— What to do —
Could you find every line in the records below that contains the word "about" and copy it?
++++ Dataset excerpts ++++
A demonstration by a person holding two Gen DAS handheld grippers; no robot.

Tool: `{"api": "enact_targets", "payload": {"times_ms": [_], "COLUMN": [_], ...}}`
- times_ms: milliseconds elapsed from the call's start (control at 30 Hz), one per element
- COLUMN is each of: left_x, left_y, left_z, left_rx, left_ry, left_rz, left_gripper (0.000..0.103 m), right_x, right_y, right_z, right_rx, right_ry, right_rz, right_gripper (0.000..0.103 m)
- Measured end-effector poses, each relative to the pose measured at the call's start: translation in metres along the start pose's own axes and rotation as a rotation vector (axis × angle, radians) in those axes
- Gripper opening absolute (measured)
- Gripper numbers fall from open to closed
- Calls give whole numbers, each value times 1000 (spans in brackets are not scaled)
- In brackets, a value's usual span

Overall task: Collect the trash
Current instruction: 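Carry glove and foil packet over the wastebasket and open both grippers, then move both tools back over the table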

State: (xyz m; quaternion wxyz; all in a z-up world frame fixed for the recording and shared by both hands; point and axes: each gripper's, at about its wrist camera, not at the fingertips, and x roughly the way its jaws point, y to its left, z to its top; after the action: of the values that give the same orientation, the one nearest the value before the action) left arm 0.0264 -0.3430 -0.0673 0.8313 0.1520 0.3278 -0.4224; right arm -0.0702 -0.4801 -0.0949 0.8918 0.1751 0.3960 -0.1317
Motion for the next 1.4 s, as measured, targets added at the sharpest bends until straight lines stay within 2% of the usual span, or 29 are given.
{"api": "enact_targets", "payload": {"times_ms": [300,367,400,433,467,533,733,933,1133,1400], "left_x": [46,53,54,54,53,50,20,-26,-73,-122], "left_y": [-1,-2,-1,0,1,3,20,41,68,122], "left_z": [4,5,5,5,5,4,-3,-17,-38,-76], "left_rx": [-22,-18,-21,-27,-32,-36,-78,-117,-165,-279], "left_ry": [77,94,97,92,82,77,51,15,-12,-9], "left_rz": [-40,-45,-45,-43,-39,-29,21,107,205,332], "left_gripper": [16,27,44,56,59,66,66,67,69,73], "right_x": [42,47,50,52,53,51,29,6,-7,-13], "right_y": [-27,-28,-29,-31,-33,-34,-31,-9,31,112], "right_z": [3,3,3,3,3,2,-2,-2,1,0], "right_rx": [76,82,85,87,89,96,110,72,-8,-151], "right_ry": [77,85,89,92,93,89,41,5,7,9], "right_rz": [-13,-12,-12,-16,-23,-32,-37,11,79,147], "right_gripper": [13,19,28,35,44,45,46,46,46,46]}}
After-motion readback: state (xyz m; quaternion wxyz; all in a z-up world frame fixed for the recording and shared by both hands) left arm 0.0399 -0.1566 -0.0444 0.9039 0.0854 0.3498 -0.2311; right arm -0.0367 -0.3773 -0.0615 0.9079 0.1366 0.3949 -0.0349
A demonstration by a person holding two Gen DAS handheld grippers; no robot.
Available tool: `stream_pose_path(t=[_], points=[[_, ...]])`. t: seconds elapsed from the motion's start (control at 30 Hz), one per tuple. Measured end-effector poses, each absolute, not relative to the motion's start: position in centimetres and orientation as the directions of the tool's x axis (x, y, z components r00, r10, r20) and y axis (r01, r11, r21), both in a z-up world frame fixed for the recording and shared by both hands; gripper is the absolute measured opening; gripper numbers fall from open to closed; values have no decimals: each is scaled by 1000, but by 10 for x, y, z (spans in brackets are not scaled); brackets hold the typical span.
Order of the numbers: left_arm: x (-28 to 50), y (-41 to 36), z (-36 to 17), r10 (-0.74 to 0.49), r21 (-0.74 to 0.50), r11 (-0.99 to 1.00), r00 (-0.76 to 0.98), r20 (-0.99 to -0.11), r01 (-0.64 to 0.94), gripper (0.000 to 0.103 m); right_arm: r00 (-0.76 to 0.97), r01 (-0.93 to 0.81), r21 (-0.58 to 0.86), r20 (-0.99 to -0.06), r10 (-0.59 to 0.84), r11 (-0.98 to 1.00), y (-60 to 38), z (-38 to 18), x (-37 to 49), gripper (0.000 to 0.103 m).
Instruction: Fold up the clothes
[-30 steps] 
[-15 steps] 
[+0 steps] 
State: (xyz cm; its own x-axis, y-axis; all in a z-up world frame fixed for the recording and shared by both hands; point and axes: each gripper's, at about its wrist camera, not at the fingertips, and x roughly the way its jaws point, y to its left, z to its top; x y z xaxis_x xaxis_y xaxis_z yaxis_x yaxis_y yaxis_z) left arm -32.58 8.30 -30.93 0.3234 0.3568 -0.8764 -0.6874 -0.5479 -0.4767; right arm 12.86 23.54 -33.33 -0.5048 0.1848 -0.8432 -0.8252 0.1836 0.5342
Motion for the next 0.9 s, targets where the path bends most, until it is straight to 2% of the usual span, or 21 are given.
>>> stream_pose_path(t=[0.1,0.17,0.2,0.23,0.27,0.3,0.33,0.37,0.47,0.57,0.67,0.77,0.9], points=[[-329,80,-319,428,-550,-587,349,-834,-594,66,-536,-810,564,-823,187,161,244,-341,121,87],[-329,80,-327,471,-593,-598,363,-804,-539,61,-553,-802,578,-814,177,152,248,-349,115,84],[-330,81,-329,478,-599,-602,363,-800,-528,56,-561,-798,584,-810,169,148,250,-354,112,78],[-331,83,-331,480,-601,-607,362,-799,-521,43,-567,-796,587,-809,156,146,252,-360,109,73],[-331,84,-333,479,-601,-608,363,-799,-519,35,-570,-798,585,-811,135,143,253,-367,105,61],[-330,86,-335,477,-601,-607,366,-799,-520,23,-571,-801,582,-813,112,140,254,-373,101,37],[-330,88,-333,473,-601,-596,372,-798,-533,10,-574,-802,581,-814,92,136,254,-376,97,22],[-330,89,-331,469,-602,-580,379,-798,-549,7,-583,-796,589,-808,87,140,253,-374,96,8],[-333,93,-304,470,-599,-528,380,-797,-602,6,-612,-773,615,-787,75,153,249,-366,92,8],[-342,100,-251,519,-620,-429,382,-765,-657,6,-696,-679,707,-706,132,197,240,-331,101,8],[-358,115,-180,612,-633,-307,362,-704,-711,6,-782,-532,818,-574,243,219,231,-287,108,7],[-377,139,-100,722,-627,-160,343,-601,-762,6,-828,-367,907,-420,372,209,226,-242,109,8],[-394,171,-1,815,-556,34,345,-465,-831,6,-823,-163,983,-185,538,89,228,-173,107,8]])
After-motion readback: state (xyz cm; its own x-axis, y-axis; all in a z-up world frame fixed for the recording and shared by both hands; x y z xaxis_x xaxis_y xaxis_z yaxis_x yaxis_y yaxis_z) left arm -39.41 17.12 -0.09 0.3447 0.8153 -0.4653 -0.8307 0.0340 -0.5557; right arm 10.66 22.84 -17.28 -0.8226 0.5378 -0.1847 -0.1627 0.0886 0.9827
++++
— Final answer —
State: (xyz m; quaternion wxyz; all in a z-up world frame fixed for the recording and shared by both hands; point and axes: each gripper's, at about its wrist camera, not at the fingertips, and x roughly the way its jaws point, y to its left, z to its top; after the action: of the values that give the same orientation, the one nearest the value before the action) left arm 0.0264 -0.3430 -0.0673 0.8313 0.1520 0.3278 -0.4224; right arm -0.0702 -0.4801 -0.0949 0.8918 0.1751 0.3960 -0.1317
State: (xyz cm; its own x-axis, y-axis; all in a z-up world frame fixed for the recording and shared by both hands; point and axes: each gripper's, at about its wrist camera, not at the fingertips, and x roughly the way its jaws point, y to its left, z to its top; x y z xaxis_x xaxis_y xaxis_z yaxis_x yaxis_y yaxis_z) left arm -32.58 8.30 -30.93 0.3234 0.3568 -0.8764 -0.6874 -0.5479 -0.4767; right arm 12.86 23.54 -33.33 -0.5048 0.1848 -0.8432 -0.8252 0.1836 0.5342

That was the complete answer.